» Exercise description: A single stretch of the material below is to be transcribed exactly, starting at the line with "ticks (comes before" and ending after the line with "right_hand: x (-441".

══ Data shown ══

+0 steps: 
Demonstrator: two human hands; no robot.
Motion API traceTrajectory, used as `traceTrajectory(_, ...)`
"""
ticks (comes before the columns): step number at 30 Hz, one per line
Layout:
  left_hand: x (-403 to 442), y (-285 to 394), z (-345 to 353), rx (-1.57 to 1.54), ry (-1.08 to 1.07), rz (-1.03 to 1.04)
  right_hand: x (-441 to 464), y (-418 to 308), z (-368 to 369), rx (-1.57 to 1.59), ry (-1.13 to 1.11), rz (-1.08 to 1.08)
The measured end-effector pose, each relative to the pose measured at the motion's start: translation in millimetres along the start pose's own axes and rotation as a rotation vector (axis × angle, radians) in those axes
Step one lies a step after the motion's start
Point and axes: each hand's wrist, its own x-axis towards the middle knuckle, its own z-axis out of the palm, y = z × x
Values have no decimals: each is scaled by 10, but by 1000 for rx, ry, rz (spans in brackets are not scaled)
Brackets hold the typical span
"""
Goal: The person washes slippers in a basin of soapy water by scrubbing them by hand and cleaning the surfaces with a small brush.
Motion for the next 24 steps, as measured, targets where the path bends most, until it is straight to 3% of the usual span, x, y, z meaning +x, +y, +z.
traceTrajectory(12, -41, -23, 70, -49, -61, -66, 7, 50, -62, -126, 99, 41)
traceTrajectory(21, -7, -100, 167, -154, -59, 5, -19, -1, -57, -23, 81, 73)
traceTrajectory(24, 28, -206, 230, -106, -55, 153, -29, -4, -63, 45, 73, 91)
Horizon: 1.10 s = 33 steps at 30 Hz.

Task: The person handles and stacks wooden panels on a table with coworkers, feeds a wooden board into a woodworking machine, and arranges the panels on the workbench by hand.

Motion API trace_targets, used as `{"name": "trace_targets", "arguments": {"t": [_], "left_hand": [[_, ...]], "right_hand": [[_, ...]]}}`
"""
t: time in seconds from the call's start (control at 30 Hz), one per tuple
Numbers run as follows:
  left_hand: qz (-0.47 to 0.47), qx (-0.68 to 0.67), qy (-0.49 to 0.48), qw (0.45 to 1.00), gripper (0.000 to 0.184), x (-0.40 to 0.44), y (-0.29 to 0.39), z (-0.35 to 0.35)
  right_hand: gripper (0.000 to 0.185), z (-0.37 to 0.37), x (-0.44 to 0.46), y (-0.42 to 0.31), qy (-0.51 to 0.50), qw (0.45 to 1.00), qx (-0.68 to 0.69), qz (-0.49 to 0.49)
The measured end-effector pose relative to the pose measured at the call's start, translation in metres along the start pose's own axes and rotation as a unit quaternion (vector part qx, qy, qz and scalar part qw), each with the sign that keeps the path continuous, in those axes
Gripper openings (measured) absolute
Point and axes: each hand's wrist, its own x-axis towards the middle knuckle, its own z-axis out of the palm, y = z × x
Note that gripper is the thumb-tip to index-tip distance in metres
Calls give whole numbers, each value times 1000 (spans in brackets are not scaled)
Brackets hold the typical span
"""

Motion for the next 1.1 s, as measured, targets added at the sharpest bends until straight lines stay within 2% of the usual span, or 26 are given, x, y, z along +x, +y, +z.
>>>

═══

» Your response:
ticks (comes before the columns): step number at 30 Hz, one per line
Layout:
  left_hand: x (-403 to 442), y (-285 to 394), z (-345 to 353), rx (-1.57 to 1.54), ry (-1.08 to 1.07), rz (-1.03 to 1.04)
  right_hand: x (-441 to 464), y (-418 to 308), z (-368 to 369), rx (-1.57 to 1.59), ry (-1.13 to 1.11), rz (-1.08 to 1.08)

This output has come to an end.